A través de la escucha sincera del corazón, sin disfraces ni matices oscuros del ego, podemos llegar a conclusiones sabias sobre todos aquellos asuntos que nos afectan. Hay una manera sana de enfrentarse a las situaciones que nos duelen sin culpabilizar a los demás, ni culpabilizarnos a nosotros mismos, pero para alcanzar esa nueva manera de ver y de entender la vida hay que pasar por el camino del corazón, siendo la humildad la llave que abre todas las puertas de ese sendero infranqueable para muchos.

Cuando dos personas discuten es común buscar argumentos para ganar al otro, para avasallarle y hundirle hasta ganar la batalla. Otra arma de la lucha es el victimismo, el jugar el rol del sometido para vencer terreno de una manera sibilina. ¿Cómo sería la forma de “discutir constructivamente”? Habría que intentar mirar a los motivos del enfrentamiento con objetividad, sin perderse buscando otras razones pasadas que nos rivalizan con esa persona para intentar atacarla por varios frentes a la vez y darle así en alguno de sus puntos débiles.

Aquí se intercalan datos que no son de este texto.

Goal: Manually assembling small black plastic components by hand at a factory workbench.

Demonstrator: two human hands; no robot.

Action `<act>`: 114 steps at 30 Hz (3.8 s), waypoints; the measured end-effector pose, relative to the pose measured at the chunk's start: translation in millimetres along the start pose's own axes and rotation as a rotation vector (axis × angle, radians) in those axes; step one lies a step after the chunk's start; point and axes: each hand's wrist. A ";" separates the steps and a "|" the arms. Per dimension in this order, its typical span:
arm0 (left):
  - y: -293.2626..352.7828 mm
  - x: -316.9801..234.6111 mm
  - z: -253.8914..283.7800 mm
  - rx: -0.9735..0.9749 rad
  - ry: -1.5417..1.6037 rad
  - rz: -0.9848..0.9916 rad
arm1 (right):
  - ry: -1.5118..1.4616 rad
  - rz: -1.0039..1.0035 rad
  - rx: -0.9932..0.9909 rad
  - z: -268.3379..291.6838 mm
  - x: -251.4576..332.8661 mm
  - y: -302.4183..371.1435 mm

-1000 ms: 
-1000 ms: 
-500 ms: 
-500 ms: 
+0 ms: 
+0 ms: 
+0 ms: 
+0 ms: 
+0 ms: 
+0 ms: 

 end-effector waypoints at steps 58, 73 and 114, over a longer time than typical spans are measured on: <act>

Dicen que la mejor defensa es un buen ataque, pero ¿Se podría dialogar en lugar de discutir?

De nuevo para aprender a dialogar con otros, tendríamos que saber hacerlo con nosotros mismos, de una manera sencilla, transparente, permitiéndonos escuchar todo aquello que no nos gusta, ni de nosotros ni de los demás, pero no desde el juicio, sino desde un espacio donde solo haya lugar para “soltar sentimientos” de cara a sanarlos, no a racionalizarlos, un espacio solo para el desahogo y para la liberación emocional, donde podamos llorar o reir libremente, sin condenas.

En diferentes culturas del mundo, como es el caso de la nativo-americana, existen ceremonias dedicadas al perdón, donde las personas se reúnen para solucionar los asuntos que les enfrentan con otros, sosteniendo cada uno “el bastón de la palabra” para hablar, por turnos, ante el mayor silencio y respeto por parte de los demás. Todos los asistentes tienen la intención de solucionar los problemas que les enfrentan y de no volver a hablar sobre ellos en un futuro. Al terminar la ceremonia se entierran las hachas de guerra y cada cual sigue su camino empezando desde cero.

Probablemente, la clave del entendimiento sea la intención de lograrlo. El deseo sincero de llegar a conclusiones beneficiosas para todos. Hacerlo desde el respeto, la humildad y la objetividad serían las mejores armas para conseguirlo.